*EXERCISE REQUIREMENTS*
Print the lines below word for word, beginning with the first and ending with the line that holds "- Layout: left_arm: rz", and skip every picture.

*INPUT DATA*
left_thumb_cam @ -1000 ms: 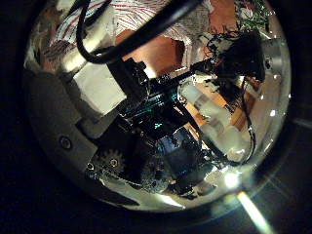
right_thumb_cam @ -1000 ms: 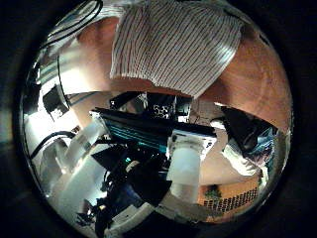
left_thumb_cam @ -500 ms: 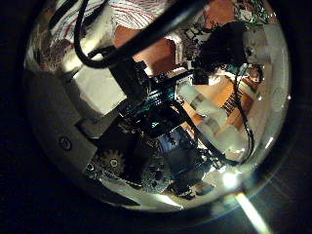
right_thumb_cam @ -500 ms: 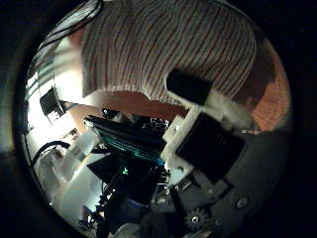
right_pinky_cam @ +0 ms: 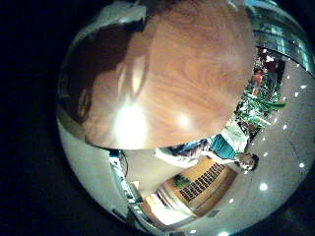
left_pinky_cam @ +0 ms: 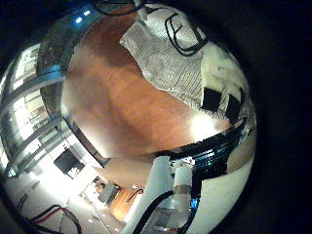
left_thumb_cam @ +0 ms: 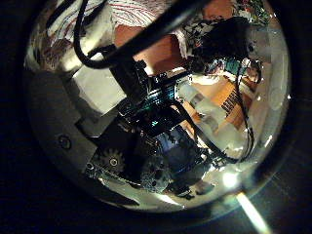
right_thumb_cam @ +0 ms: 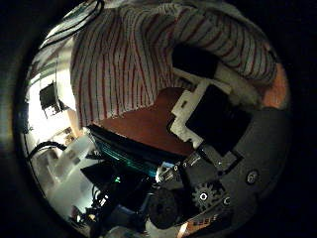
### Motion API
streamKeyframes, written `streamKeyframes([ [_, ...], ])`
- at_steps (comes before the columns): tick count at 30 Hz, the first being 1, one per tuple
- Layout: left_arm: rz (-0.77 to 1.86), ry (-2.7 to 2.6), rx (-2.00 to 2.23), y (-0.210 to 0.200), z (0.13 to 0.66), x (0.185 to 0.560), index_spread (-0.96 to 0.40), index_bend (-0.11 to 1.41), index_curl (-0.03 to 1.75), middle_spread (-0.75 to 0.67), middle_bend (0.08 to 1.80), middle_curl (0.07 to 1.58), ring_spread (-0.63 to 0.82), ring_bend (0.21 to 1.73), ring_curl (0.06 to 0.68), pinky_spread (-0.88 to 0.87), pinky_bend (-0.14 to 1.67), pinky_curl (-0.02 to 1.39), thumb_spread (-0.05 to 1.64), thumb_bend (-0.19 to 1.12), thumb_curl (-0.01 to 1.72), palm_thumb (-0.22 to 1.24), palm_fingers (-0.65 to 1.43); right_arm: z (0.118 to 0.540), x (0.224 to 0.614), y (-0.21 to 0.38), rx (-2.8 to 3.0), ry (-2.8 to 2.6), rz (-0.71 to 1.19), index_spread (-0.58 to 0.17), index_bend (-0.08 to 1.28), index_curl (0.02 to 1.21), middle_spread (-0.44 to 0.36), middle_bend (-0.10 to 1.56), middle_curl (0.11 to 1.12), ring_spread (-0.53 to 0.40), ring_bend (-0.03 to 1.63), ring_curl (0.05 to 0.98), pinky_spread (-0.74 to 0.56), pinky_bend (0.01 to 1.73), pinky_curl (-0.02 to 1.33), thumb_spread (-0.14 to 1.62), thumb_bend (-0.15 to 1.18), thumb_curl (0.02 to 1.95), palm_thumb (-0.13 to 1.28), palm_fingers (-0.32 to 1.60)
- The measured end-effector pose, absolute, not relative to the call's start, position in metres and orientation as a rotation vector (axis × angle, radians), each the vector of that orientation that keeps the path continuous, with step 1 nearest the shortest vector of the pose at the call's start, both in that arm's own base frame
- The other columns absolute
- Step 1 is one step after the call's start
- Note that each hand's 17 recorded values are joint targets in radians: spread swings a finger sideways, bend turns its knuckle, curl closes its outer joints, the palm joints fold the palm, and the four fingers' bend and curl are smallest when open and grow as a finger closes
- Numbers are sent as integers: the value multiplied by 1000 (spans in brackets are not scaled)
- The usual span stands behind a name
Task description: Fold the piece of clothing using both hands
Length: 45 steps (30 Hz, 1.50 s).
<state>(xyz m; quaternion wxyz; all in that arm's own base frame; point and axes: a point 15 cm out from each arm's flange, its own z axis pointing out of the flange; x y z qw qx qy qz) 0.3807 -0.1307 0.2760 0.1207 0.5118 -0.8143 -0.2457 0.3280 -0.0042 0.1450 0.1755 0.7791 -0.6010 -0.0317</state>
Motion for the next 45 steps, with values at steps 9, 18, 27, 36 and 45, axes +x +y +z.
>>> streamKeyframes([
  [9,-665,-2372,1496,-114,288,371,-721,272,1365,-618,890,998,-490,1252,515,-684,949,743,1166,-15,470,694,989,221,330,-12,2244,-1744,-17,-356,1023,811,-243,1177,943,-239,1381,709,-206,1390,712,1091,-2,556,1018,1043],
  [18,-658,-2367,1484,-103,290,359,-714,244,1389,-627,866,1005,-490,1235,511,-691,930,749,1163,-15,473,689,1003,265,328,-11,2278,-1774,32,-341,1018,866,-228,1202,965,-232,1401,741,-194,1378,774,1112,-11,595,1020,1023],
  [27,-613,-2376,1506,-84,309,343,-705,217,1406,-641,849,1009,-496,1219,509,-698,907,755,1160,-16,471,684,1019,309,324,-6,2308,-1828,90,-335,1004,898,-218,1199,968,-226,1396,752,-190,1351,820,1119,-9,622,1016,1034],
  [36,-577,-2363,1570,-77,312,373,-701,195,1419,-651,822,1008,-498,1207,509,-702,886,758,1151,-16,476,689,1044,348,374,7,2333,-1894,134,-335,982,919,-212,1195,967,-225,1384,758,-192,1317,858,1115,-12,645,1014,1046],
  [45,-587,-2293,1652,-76,256,428,-695,193,1427,-663,811,1015,-503,1189,509,-709,868,764,1147,-16,478,689,1045,307,463,25,2292,-1845,42,-341,955,939,-211,1179,967,-226,1372,766,-196,1289,892,1126,-20,645,973,1022],
])
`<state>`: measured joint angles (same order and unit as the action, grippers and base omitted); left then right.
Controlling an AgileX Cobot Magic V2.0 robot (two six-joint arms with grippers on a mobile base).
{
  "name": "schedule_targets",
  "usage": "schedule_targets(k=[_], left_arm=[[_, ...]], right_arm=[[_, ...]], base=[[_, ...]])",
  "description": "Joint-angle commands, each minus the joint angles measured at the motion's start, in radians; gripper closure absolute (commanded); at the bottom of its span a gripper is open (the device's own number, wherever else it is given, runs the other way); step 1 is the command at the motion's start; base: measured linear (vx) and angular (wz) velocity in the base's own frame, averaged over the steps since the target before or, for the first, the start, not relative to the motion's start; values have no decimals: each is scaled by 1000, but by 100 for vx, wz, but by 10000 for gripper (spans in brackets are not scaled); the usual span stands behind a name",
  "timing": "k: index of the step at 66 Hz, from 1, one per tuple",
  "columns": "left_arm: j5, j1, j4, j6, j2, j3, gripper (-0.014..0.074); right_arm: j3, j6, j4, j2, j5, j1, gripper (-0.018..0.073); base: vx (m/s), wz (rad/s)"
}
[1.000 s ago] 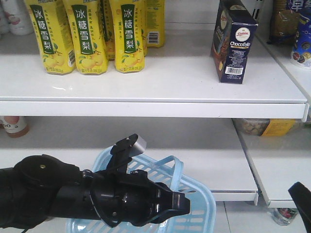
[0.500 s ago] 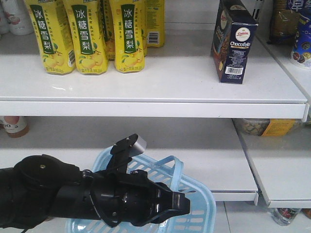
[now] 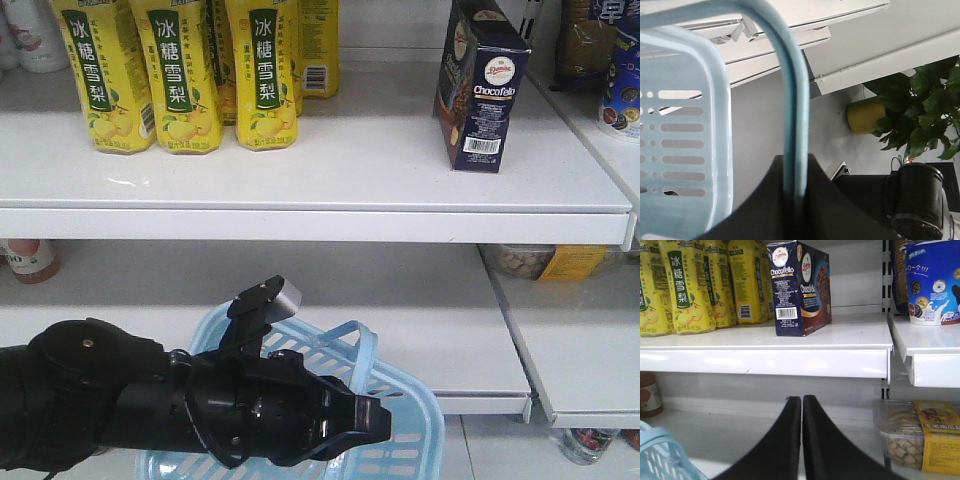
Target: Left arm holds basket, right arm returns cookies
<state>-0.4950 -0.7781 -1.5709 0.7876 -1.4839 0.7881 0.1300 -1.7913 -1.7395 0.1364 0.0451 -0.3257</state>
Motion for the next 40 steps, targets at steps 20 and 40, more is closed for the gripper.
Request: schedule_targets(k=[20, 40], left_arm=[[7, -8, -5, 21, 149, -26, 603], [142, -71, -7, 118, 368, -250, 603]], right_arm=[[26, 2, -13, 8, 23, 4, 568], [26, 2, -13, 8, 22, 4, 568]], base=[[0, 0], [0, 0]])
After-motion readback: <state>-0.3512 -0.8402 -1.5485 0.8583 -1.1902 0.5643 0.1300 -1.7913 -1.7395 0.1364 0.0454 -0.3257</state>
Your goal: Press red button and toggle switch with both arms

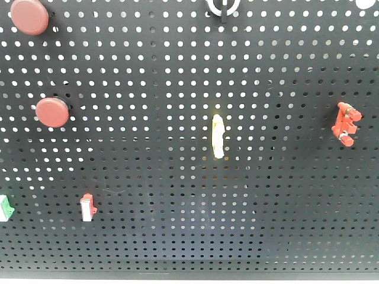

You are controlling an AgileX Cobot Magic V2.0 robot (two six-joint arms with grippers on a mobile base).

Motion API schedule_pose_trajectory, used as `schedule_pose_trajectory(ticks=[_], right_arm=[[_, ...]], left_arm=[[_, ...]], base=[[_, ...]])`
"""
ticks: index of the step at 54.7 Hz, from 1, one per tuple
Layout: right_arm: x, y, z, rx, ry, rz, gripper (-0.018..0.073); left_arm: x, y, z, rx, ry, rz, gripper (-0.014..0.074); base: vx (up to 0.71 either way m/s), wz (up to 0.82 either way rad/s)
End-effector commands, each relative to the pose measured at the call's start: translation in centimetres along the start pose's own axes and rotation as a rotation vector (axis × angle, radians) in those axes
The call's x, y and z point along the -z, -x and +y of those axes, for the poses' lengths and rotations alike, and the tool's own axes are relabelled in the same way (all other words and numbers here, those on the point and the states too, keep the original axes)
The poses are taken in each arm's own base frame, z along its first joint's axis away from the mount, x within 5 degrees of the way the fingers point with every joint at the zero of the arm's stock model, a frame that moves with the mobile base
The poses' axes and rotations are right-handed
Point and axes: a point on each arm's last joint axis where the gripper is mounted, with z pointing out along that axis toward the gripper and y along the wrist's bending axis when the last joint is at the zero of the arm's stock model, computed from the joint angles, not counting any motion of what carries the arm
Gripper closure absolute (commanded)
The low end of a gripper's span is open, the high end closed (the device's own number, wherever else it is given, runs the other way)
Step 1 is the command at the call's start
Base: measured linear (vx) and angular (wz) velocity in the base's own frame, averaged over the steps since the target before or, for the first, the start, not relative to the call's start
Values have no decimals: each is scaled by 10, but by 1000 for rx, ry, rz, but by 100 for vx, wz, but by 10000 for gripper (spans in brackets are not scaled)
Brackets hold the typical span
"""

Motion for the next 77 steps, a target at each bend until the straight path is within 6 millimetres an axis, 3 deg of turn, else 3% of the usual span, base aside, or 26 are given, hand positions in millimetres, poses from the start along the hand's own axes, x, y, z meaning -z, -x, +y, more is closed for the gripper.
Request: schedule_pose_trajectory(ticks=[1,21,47,55,68,77], right_arm=[[0,19,1,3,5,-117,559],[0,19,1,3,5,-117,559],[0,19,1,3,5,-118,559],[0,19,1,3,5,-118,559],[0,20,1,3,5,-126,559],[-2,18,1,-34,9,-116,559]], left_arm=[[-15,16,-13,22,-60,-69,594],[-38,13,-37,49,-164,-50,594],[-68,-6,-38,51,-146,-64,594],[-50,8,-38,49,-157,-85,594],[7,29,-35,-27,-176,-65,595],[35,20,-28,-112,-154,-94,595]], base=[[0,0],[0,0],[0,0],[0,1],[0,0],[0,0]])
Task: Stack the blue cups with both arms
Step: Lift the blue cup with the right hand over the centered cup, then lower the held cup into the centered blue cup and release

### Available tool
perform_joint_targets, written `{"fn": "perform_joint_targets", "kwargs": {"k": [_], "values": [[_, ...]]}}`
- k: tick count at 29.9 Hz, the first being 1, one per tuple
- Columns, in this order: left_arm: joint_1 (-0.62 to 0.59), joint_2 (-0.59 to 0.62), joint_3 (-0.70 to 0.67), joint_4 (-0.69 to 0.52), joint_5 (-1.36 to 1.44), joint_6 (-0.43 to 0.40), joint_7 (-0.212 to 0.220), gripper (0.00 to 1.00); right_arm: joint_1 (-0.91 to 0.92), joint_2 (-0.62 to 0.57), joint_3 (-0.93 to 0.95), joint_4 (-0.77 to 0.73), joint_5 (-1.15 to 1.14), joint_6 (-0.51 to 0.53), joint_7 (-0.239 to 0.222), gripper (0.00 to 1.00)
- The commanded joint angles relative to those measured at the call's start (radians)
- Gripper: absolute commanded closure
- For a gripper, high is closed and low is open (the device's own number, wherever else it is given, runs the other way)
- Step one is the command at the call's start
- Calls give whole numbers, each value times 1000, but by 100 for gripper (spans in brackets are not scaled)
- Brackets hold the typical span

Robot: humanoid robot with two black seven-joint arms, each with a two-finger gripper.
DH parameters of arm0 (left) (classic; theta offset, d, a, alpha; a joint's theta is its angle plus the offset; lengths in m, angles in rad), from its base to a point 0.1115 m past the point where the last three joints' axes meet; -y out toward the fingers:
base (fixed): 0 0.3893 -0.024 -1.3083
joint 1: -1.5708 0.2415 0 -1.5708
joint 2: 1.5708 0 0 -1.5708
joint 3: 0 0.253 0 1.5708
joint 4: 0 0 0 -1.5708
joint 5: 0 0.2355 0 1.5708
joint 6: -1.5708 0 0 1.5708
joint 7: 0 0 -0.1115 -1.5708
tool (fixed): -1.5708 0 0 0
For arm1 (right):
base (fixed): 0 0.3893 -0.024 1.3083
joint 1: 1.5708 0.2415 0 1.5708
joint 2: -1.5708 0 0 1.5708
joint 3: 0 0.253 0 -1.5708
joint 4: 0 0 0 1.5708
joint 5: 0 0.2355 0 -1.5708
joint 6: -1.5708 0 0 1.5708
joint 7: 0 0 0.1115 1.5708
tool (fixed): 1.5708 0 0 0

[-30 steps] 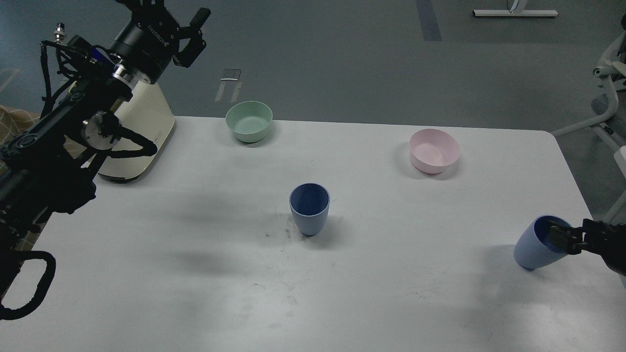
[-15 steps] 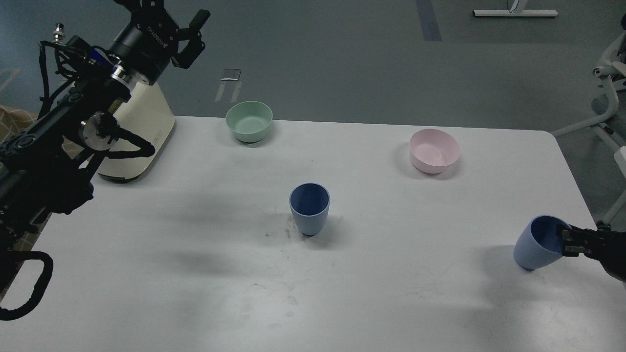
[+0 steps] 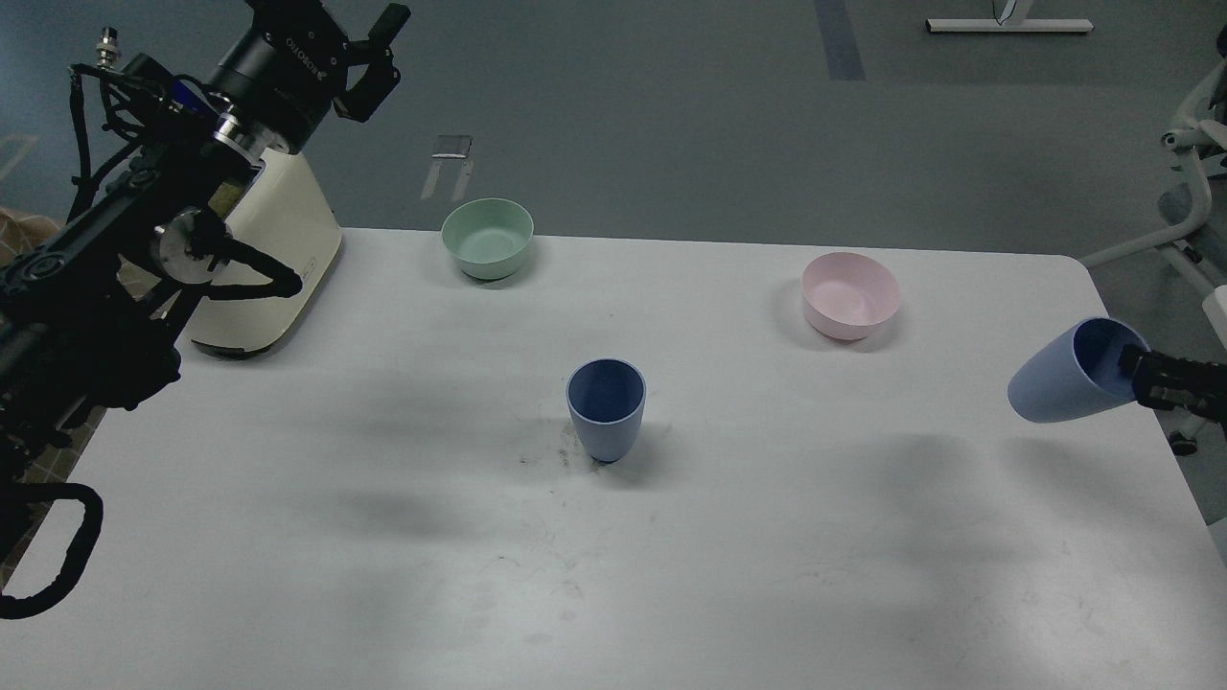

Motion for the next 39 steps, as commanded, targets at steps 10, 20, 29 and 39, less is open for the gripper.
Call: {"fn": "perform_joint_targets", "kwargs": {"k": [10, 20, 29, 39], "values": [[-5, 37, -3, 10, -11, -4, -3, 2, 631, 179, -377, 14, 14, 0, -9, 100], [-2, 36, -11, -1, -12, -11, -3, 2, 892, 354, -790, 4, 14, 0, -12, 100], [-9, 26, -12, -4, -14, -9, -3, 2, 984, 426, -927, -32, 13, 0, -12, 100], [-14, 23, -9, -4, -14, -14, -2, 2, 984, 470, -985, -68, 4, 0, -15, 100]]}}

*THE ANSWER*
left_thumb_cam @ -1000 ms: 
right_thumb_cam @ -1000 ms: 
left_thumb_cam @ -500 ms: 
right_thumb_cam @ -500 ms: 
right_pinky_cam @ +0 ms: 
left_pinky_cam @ +0 ms: 
left_thumb_cam @ +0 ms: 
right_thumb_cam @ +0 ms: 
### Motion API
streamKeyframes, written `streamKeyframes([ [_, ...], ])`
- at_steps (comes before the columns): tick count at 30 Hz, the first being 1, one per tuple
- Layout: left_arm: rz (-0.77 to 1.86), ry (-2.7 to 2.6), rx (-2.00 to 2.23), y (-0.210 to 0.200), z (0.13 to 0.66), x (0.185 to 0.560), index_spread (-0.96 to 0.40), index_bend (-0.11 to 1.41), index_curl (-0.03 to 1.75), middle_spread (-0.75 to 0.67), middle_bend (0.08 to 1.80), middle_curl (0.07 to 1.58), ring_spread (-0.63 to 0.82), ring_bend (0.21 to 1.73), ring_curl (0.06 to 0.68), pinky_spread (-0.88 to 0.87), pinky_bend (-0.14 to 1.67), pinky_curl (-0.02 to 1.39), thumb_spread (-0.05 to 1.64), thumb_bend (-0.19 to 1.12), thumb_curl (-0.01 to 1.72), palm_thumb (-0.22 to 1.24), palm_fingers (-0.65 to 1.43); right_arm: z (0.118 to 0.540), x (0.224 to 0.614), y (-0.21 to 0.38), rx (-2.8 to 3.0), ry (-2.8 to 2.6), rz (-0.71 to 1.19), index_spread (-0.58 to 0.17), index_bend (-0.08 to 1.28), index_curl (0.02 to 1.21), middle_spread (-0.44 to 0.36), middle_bend (-0.10 to 1.56), middle_curl (0.11 to 1.12), ring_spread (-0.53 to 0.40), ring_bend (-0.03 to 1.63), ring_curl (0.05 to 0.98), pinky_spread (-0.74 to 0.56), pinky_bend (0.01 to 1.73), pinky_curl (-0.02 to 1.33), thumb_spread (-0.14 to 1.62), thumb_bend (-0.15 to 1.18), thumb_curl (0.02 to 1.95), palm_thumb (-0.13 to 1.28), palm_fingers (-0.32 to 1.60)

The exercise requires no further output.